Your task is to copy each line of the listing that contains the word "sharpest".
----
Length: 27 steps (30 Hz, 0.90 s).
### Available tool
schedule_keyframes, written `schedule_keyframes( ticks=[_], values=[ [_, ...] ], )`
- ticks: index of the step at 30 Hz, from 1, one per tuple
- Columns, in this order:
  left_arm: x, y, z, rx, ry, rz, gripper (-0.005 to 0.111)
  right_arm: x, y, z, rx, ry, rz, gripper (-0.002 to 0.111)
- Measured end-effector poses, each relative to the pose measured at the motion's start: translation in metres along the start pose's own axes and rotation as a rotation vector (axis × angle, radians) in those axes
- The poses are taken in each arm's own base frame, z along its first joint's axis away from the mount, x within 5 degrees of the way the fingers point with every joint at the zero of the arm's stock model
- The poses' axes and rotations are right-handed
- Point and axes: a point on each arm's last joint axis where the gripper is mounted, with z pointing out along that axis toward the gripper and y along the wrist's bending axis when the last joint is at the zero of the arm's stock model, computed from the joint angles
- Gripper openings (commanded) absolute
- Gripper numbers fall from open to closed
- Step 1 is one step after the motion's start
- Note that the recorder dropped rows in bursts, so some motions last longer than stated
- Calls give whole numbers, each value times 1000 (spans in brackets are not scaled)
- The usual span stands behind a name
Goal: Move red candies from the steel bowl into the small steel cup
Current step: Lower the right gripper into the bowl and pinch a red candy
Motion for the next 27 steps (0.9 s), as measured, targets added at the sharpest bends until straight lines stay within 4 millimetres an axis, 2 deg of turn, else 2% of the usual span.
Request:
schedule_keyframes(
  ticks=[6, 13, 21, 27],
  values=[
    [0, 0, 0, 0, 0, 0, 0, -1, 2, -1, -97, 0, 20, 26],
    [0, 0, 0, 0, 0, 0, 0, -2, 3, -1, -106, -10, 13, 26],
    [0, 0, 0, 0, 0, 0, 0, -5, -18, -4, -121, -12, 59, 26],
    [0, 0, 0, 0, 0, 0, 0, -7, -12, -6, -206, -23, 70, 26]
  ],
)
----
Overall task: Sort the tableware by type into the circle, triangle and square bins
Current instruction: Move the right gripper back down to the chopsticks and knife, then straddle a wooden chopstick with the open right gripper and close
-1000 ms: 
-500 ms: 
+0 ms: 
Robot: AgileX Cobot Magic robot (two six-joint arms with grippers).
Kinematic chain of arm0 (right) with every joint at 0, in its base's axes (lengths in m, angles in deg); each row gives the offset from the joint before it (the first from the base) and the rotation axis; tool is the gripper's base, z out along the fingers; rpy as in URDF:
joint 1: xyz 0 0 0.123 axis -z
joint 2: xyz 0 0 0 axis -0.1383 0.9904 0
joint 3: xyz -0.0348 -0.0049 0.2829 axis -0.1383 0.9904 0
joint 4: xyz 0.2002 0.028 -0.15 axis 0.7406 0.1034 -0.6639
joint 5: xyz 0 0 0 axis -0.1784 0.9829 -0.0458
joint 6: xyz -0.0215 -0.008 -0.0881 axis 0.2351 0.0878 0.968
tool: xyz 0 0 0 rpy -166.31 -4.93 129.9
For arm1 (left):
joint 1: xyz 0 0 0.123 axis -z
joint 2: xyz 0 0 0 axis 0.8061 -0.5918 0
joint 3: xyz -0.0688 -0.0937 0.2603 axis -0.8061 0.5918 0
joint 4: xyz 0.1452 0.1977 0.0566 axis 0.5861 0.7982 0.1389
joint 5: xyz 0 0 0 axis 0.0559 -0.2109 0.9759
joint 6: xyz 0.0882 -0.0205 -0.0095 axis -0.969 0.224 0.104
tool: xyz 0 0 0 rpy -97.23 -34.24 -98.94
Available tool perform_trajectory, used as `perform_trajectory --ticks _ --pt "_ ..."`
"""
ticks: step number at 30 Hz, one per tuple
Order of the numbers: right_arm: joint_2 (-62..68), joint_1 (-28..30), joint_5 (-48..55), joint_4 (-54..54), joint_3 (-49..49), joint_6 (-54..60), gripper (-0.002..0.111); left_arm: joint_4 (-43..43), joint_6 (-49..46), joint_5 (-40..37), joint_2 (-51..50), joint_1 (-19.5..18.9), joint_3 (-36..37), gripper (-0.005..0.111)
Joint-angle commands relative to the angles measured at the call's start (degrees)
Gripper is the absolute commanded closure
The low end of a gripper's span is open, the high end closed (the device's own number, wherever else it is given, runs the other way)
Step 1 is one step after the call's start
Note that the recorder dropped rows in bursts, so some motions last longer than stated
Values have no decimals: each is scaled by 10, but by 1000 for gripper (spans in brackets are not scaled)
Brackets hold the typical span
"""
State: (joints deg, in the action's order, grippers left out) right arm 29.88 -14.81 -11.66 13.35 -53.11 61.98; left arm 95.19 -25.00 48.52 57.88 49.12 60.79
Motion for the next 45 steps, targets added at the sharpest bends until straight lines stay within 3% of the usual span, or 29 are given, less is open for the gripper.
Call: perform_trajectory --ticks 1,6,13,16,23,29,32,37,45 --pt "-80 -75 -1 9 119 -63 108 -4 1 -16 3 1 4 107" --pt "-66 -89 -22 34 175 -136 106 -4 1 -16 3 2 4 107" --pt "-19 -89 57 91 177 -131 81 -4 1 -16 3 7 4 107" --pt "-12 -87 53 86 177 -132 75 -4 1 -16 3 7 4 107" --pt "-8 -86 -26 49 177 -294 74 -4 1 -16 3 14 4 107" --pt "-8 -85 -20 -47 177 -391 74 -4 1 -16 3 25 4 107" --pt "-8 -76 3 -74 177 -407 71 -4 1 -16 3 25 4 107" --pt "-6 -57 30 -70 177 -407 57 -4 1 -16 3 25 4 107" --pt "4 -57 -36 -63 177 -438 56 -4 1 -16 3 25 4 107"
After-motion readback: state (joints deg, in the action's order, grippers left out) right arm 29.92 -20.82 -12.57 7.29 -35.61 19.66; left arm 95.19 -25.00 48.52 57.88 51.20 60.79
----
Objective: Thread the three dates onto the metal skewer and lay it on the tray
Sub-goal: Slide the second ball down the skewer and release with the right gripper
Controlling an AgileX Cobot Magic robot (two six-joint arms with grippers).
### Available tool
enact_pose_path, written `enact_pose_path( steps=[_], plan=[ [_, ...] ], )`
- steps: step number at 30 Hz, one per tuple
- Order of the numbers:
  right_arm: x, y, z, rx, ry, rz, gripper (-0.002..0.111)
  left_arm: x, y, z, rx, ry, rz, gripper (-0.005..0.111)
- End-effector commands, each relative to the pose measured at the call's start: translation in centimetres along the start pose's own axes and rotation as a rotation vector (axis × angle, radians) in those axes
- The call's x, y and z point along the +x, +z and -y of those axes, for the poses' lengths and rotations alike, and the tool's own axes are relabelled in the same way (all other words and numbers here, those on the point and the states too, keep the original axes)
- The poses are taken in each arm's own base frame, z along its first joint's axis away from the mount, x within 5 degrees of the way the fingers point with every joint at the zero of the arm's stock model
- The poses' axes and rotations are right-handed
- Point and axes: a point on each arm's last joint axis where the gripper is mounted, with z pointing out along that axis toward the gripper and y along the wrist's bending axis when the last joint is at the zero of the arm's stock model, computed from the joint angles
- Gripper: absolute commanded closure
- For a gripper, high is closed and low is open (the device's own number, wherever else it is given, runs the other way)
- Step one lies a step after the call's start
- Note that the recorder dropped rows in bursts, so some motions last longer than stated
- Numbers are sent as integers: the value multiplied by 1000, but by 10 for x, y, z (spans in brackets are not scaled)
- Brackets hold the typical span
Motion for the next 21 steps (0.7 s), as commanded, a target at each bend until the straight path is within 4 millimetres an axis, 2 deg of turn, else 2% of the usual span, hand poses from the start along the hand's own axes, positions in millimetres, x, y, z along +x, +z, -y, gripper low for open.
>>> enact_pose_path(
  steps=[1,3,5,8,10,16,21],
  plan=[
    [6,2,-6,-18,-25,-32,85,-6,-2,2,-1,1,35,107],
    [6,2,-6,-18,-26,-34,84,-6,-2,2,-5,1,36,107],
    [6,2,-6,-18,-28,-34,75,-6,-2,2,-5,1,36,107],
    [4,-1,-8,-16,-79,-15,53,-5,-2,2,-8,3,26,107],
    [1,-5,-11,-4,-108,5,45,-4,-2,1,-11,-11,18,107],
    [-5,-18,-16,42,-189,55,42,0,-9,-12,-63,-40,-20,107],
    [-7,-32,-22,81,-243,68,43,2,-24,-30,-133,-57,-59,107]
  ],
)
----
_Response to the task_:
Motion for the next 27 steps (0.9 s), as measured, targets added at the sharpest bends until straight lines stay within 4 millimetres an axis, 2 deg of turn, else 2% of the usual span.
Motion for the next 45 steps, targets added at the sharpest bends until straight lines stay within 3% of the usual span, or 29 are given, less is open for the gripper.

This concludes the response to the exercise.